Todavía está la gran casa del siglo XIX con reminiscencias italianas, sus techos altísimos y la arboleda profunda, allá en las sierras de Córdoba, sobre las lomas de Unquillo. "Santa Rosa", la estancia que mi tío abuelo Florentino compró en 1907 y que fue de antiguas familias cordobesas. Pero él, hijo de italianos, en cada fecha patria izaba la bandera argentina con los ojos húmedos. También donó las tierras para la estación del ferrocarril y no dejó que le pusieran su apellido. Allí me mandaban cuando chico en enero, invitado por mis tíos Florentino (h) y Blanca.
La quinta donde trabajaron tantos unquillenses, la chacra, el tambo, la represa, el río allá abajo y el vasto campo que se extendía por las lomas con algarrobos, talas y espinillos. Vacas flacas, a veces algún puma, y al fondo el majestuoso Pan de Azúcar. La larga mesa con la abuela Enriqueta, mis primos mayores Marién, Buby y Horacio e invitados, entre ellos nosotros los chicos. Los criollísimos empleados de la casa, Félix y su mujer Amalia, alguna mucama, y el viejo peón Francisco, doblado por una antigua caída del caballo, pero que quedaba enderezado al montar. Y los serranos con su tonada.
También había en la estancia otra casa, Villa Fortunato, que alquilaba el cordobés doctor Villafañe con su esposa, cinco hijas y parientes, frecuentes visitantes de la casa grande. Mis primos y sus amigos organizaban algunas cabalgatas por las sierras. Marién cabalgaba en una anacrónica montura de mujer, colgando de costado y con largos pollerones, y los chicos del pueblo corrían divertidos tras ella. Recuerdo los caballos, el bayito Rubio, el zaino Incógnito, orgullo de Horacio, y los alazanes "Aufiédersen" y Príncipe Azul. Y el inolvidable olor del monturero.
Pero nuestra principal diversión era la pileta, muy antigua, a la que se bajaba por una escalera de cemento y se llenaba con agua de pozo y con una acequia que caía en cascada. Mi tío marcaba los horarios de la pileta y de las comidas con una gran campana, cuyos toques debían respetarse estrictamente. Como la siesta, que era sagrada y que recuerdo con eterno zumbar de cigarras. Los domingos mi tío y otros señores llevaban religiosamente a sus mujeres y a los chicos a la misa de 11, pero ellos no entraban en el templo, porque eran "librepensadores" y se quedaban conversando en la plaza del pueblo, tramando quién sabe qué laicismos.
Buby había escrito de adolescente un hermoso poema llamado "A Santa Rosa" del que recuerdo alguna estrofa: "La quinta y sus frutos, la abundante parra/ la siesta brumosa del rojo verano/ posada en un tronco la ronca cigarra/ el sol, las estrellas y el cielo serrano." A fines de enero mis padres me venían a buscar.

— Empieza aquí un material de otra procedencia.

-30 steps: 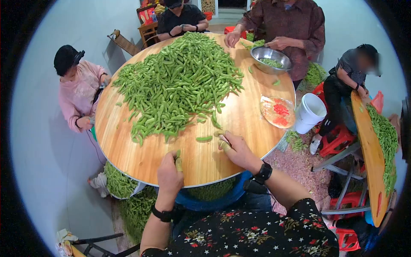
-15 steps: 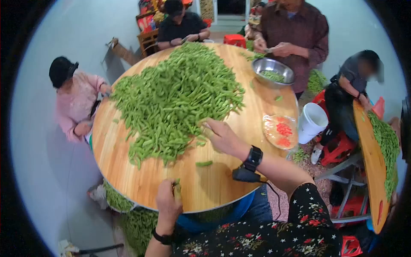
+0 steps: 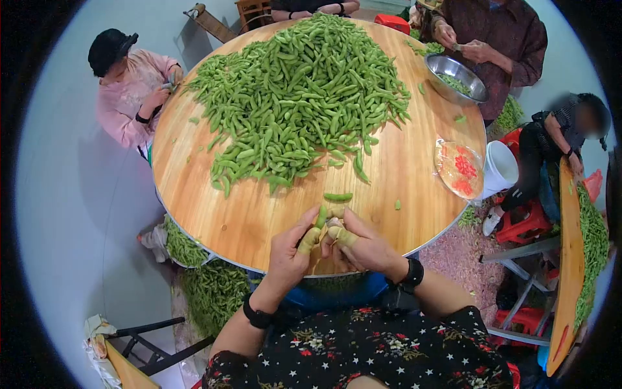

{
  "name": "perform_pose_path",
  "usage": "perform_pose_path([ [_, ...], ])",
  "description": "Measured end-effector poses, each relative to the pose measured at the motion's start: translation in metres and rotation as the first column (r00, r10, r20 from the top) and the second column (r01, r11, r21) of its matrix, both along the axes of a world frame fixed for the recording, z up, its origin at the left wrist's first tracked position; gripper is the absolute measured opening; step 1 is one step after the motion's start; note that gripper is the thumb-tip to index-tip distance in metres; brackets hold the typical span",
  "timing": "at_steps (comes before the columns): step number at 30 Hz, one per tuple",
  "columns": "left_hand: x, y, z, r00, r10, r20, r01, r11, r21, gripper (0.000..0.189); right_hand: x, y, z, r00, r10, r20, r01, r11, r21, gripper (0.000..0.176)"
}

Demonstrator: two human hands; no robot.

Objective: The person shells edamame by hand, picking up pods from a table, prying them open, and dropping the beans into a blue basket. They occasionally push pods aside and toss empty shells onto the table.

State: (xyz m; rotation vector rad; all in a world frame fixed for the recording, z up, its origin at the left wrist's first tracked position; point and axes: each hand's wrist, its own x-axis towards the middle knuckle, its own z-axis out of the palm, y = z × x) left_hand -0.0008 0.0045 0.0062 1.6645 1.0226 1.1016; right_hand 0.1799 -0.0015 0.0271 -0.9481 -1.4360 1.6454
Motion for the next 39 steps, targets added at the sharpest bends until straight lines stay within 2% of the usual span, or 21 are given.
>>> perform_pose_path([
  [2,-0.003,-0.002,0.002,0.999,-0.008,-0.045,0.009,1.0,0.03,0.037,-0.002,-0.006,0.009,0.995,-0.017,-0.101,-0.013,0.958,-0.286,0.028],
  [3,-0.005,-0.002,0.003,0.997,-0.007,-0.076,0.01,0.999,0.048,0.037,-0.003,-0.006,0.007,0.995,-0.018,-0.103,-0.012,0.959,-0.283,0.028],
  [8,-0.01,-0.005,0.017,0.97,0.007,-0.243,0.039,0.982,0.184,0.038,-0.005,-0.011,0.007,0.999,-0.019,-0.036,0.017,0.997,-0.072,0.024],
  [11,-0.006,-0.005,0.021,0.984,-0.006,-0.18,0.05,0.969,0.243,0.037,-0.002,-0.014,0.007,0.999,-0.005,-0.035,0.0,0.989,-0.15,0.018],
  [16,-0.011,-0.011,0.031,0.88,0.034,-0.474,0.204,0.874,0.441,0.033,0.001,-0.02,0.002,0.994,-0.023,-0.108,0.009,0.991,-0.133,0.014],
  [18,-0.006,-0.012,0.034,0.887,0.021,-0.462,0.224,0.854,0.469,0.033,0.001,-0.022,-0.001,0.998,-0.031,-0.054,0.036,0.995,0.094,0.012],
  [19,-0.001,-0.011,0.03,0.938,0.002,-0.347,0.18,0.852,0.492,0.035,0.002,-0.022,0.001,0.998,-0.029,-0.056,0.034,0.995,0.091,0.012],
  [21,-0.002,-0.012,0.02,0.972,-0.008,-0.234,0.129,0.854,0.504,0.036,0.004,-0.02,0.011,0.972,-0.026,-0.233,-0.055,0.94,-0.336,0.011],
  [22,-0.005,-0.013,0.016,0.989,-0.118,-0.094,0.132,0.977,0.168,0.037,0.003,-0.016,0.008,0.971,-0.02,-0.24,-0.064,0.94,-0.336,0.011],
  [23,-0.007,-0.014,0.012,0.983,-0.163,0.083,0.176,0.966,-0.188,0.038,0.004,-0.012,0.001,0.941,-0.029,-0.338,-0.121,0.903,-0.413,0.013],
  [24,-0.009,-0.013,0.009,0.984,-0.157,0.08,0.17,0.967,-0.191,0.038,0.005,-0.01,-0.003,0.901,-0.048,-0.431,-0.184,0.858,-0.48,0.015],
  [26,-0.011,-0.007,0.007,0.868,-0.08,0.491,0.386,0.731,-0.562,0.041,0.006,-0.004,-0.003,0.883,-0.043,-0.467,-0.228,0.831,-0.508,0.017],
  [28,-0.004,-0.003,0.003,0.863,-0.058,0.502,0.372,0.745,-0.553,0.041,0.006,0.001,-0.005,0.911,-0.04,-0.411,-0.155,0.889,-0.43,0.017],
  [29,0.0,-0.001,0.002,0.975,-0.097,0.199,0.149,0.952,-0.266,0.036,0.007,0.002,-0.008,0.932,-0.064,-0.358,-0.091,0.912,-0.401,0.017],
  [30,0.002,0.001,0.003,0.994,0.002,-0.111,0.012,0.992,0.127,0.032,0.005,0.001,-0.003,0.931,-0.063,-0.359,-0.093,0.911,-0.401,0.017],
  [31,0.001,0.002,0.006,0.994,0.003,-0.113,0.011,0.992,0.126,0.032,0.002,-0.001,0.004,0.974,-0.094,-0.204,0.017,0.936,-0.351,0.016],
  [32,0.0,0.005,0.01,0.954,0.052,-0.294,0.054,0.939,0.339,0.026,0.0,-0.002,0.008,0.99,-0.137,-0.046,0.119,0.952,-0.282,0.016],
  [33,0.0,0.006,0.012,0.884,0.136,-0.448,0.135,0.841,0.523,0.02,-0.001,-0.003,0.007,0.989,-0.139,-0.047,0.12,0.952,-0.283,0.016],
  [35,0.006,0.002,0.009,0.892,0.158,-0.424,0.101,0.844,0.526,0.017,-0.001,-0.007,0.002,0.976,-0.172,0.136,0.184,0.979,-0.084,0.016],
  [37,0.014,-0.006,0.007,0.895,0.18,-0.408,0.066,0.851,0.521,0.014,-0.007,-0.002,-0.025,0.964,-0.246,0.098,0.245,0.969,0.02,0.016],
  [39,0.02,-0.012,0.008,0.967,0.118,-0.224,-0.061,0.967,0.248,0.016,-0.012,-0.005,-0.035,0.952,-0.301,0.051,0.295,0.95,0.106,0.016],
])
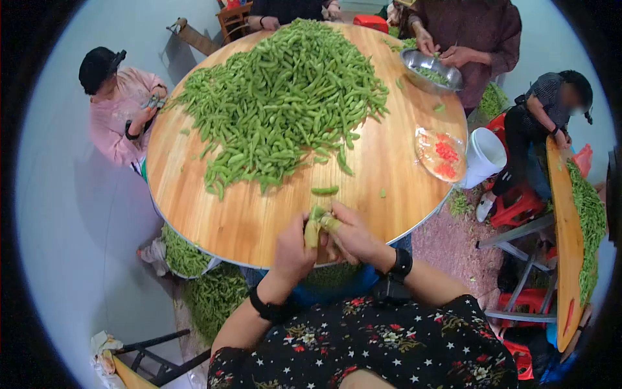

La campana de la estancia nos despedía.
Aún está la gran casa, ahora Villa Fortunato es también una casa familiar, y después de tantos años todavía vuelvo a lo de mis primos. Una vez, les escribí un soneto, que empieza así: "Quizá cambiaron muchas cosas/ pero vive el alma de la estancia/ y trae rumores de la infancia/ el río bajando a Santa Rosa?". Allá en Unquillo.